**Task goal:** Copy out exactly the lines below that run from the one holding "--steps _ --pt" to the one holding "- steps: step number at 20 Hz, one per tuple", keeping both of those lines and no others.

**Data provided:**
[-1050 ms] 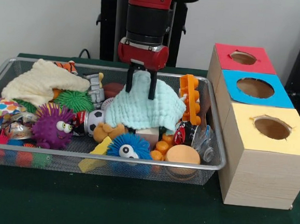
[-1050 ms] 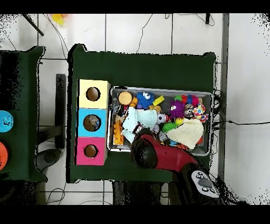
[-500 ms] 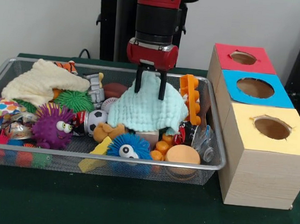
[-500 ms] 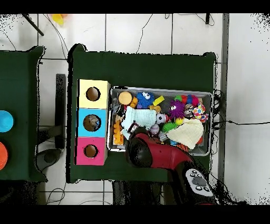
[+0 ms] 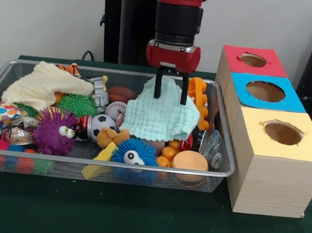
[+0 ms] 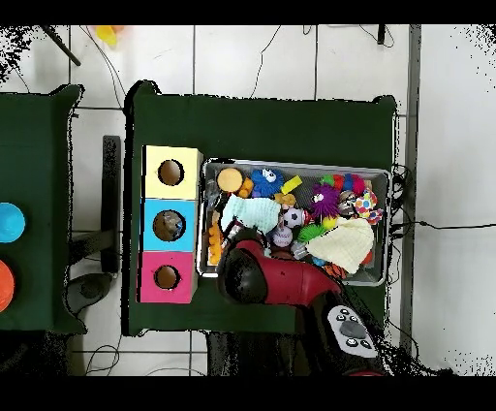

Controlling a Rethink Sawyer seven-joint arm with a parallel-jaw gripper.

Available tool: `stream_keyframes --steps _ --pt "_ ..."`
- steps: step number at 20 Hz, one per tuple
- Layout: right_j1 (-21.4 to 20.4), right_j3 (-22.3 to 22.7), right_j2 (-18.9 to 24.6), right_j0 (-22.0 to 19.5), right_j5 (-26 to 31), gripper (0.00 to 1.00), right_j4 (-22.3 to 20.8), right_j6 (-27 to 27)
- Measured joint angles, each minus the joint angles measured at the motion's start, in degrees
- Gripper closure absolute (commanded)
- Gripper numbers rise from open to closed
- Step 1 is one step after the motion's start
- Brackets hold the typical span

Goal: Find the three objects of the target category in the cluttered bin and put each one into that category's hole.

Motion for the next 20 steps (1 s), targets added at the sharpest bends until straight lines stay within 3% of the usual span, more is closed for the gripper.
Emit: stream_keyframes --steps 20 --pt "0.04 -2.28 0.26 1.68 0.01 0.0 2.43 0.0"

**Solution below:**
Available tool: `stream_keyframes --steps _ --pt "_ ..."`
- steps: step number at 20 Hz, one per tuple

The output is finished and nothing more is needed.